How New Orleans Became to First US City to End Veteran Homelessness

On Independence Day, First Lady Michelle Obama issued the Mayor’s Challenge to End Veteran Homelessness in local communities by the end of 2015. The city of New Orleans did the first lady one better and completed the task by the end of 2014.

To be fair, the city’s last known homeless veteran was moved into his new apartment on January 2 around 6 p.m., but who are we to split hairs when the vibrant Crescent City has just become the first US city to effectively eliminate veteran homelessness?

Homelessness advocates around the nation are now praising the town’s efforts as a model for other US cities hoping to end not just veteran homelessness, but homelessness as a whole.

“The solutions that work for veterans are the solutions that work for all people,” Laura Zeilinger, executive director of the US Interagency Council on Homelessness, told the CS Monitor. “The problem is absolutely solvable when we invest in the practices that we know work.”

More than 300 mayors joined the first lady’s effort, along with six governors and 71 other local officials, but New Orleans Mayor Mitch Landrieu was more proactive about his pledge than any other.

“We owe our Veterans our eternal gratitude for their service and sacrifice to this nation, and making sure they have a place to call home is a small but powerful way we can show our appreciation,” Mayor Landrieu said Wednesday in a statement.

New Orleans was able to achieve the goal in part because the number of homeless veterans there is relatively manageable. Using information from an annual point-in-time count and public outreach officials, the city identified 227 homeless veterans and placed each of them in housing.

To compare with larger American cities, Chicago has 714 homeless veterans, Los Angeles 1,645, and New York 3,739.

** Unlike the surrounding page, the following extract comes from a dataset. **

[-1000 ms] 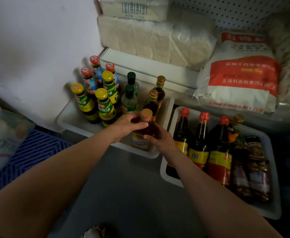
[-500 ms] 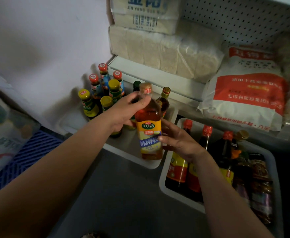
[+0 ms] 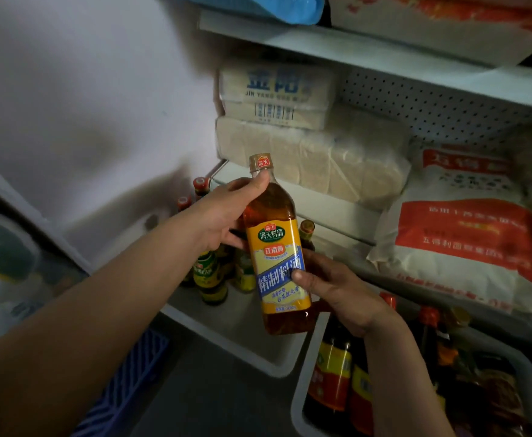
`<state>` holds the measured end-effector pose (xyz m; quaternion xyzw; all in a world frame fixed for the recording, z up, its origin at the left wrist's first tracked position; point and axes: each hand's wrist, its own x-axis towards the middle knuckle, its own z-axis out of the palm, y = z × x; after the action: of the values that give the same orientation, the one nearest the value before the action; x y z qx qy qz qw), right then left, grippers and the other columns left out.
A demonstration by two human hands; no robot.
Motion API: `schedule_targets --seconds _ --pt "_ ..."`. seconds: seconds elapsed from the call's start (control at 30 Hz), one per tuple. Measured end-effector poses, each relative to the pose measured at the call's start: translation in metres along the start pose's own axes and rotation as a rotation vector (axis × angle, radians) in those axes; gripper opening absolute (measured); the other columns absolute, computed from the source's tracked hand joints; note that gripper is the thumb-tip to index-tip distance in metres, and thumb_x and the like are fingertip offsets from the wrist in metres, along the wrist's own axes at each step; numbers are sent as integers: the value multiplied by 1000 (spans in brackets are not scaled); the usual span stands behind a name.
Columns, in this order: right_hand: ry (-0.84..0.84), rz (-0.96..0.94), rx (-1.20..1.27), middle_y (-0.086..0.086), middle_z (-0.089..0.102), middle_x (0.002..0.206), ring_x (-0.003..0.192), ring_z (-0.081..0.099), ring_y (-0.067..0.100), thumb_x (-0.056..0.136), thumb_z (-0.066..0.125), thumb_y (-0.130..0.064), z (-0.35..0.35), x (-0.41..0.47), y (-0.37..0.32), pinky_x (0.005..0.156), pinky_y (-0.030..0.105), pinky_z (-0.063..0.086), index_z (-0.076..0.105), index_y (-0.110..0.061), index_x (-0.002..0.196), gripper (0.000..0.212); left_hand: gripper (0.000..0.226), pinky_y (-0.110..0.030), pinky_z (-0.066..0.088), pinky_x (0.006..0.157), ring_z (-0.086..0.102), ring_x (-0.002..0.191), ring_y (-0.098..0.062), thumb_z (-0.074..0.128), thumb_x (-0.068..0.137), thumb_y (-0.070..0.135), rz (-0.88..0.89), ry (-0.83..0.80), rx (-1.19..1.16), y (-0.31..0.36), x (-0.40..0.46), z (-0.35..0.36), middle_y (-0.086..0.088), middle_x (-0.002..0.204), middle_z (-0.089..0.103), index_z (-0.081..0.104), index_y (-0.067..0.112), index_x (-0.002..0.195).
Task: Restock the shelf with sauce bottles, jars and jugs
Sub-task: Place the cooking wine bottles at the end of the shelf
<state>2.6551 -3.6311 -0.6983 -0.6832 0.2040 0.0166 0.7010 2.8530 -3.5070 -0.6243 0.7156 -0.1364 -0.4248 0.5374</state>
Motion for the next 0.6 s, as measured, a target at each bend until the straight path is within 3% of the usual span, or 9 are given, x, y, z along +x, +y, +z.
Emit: schedule_targets --seconds 0.13,0.23,0.3,0.43,0.6 --pt "-5 -12 54 -2 70 125 113 69 18 88 65 -42 3 11 -9 97 45 56 53 -28 140 56 53 -39 58 65 69 99 -23 62 82 63 -11 0 35 16 8 -3 -2 108 72 55 31 123" --pt "-7 12 100 -1 71 124 113 69 19 89 63 -42 -1 18 -18 99 47 54 55 -27 137 51 51 -42 59 73 68 101 -23 67 83 53 -37 -32 42 26 17 -8 -1 114 70 52 33 127" --pt "2 43 125 -2 72 122 112 70 18 89 63 -43 -3 18 -31 98 46 54 57 -28 135 49 52 -39 58 70 68 101 -22 70 82 46 -57 -38 35 35 17 -9 1 114 69 52 35 129" --pt "-2 87 166 -10 73 118 109 70 11 89 61 -41 -2 2 -66 89 33 57 57 -37 129 40 67 -36 59 69 67 107 -24 78 72 43 -108 -73 33 67 1 -9 0 120 67 50 38 133" --pt "-26 144 178 -11 73 119 110 69 10 93 58 -40 6 -42 -141 88 30 56 57 -40 128 35 63 -46 57 85 67 104 -27 77 65 44 -140 -86 36 128 -50 -10 -4 116 65 52 37 123"
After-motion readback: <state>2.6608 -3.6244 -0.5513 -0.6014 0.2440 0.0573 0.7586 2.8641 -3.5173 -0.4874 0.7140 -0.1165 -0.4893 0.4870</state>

“There are of course other cities and states that have higher numbers, but the kinds of barriers that they have been able to overcome as a partnership within the city of New Orleans is really just a landmark,” said Ann Oliva, deputy assistant secretary for special needs at the US Department of Housing and Urban Development (HUD). “If they can do it, I think that other communities can do it. And they can definitely be a model for other communities to tackle this in their own community.”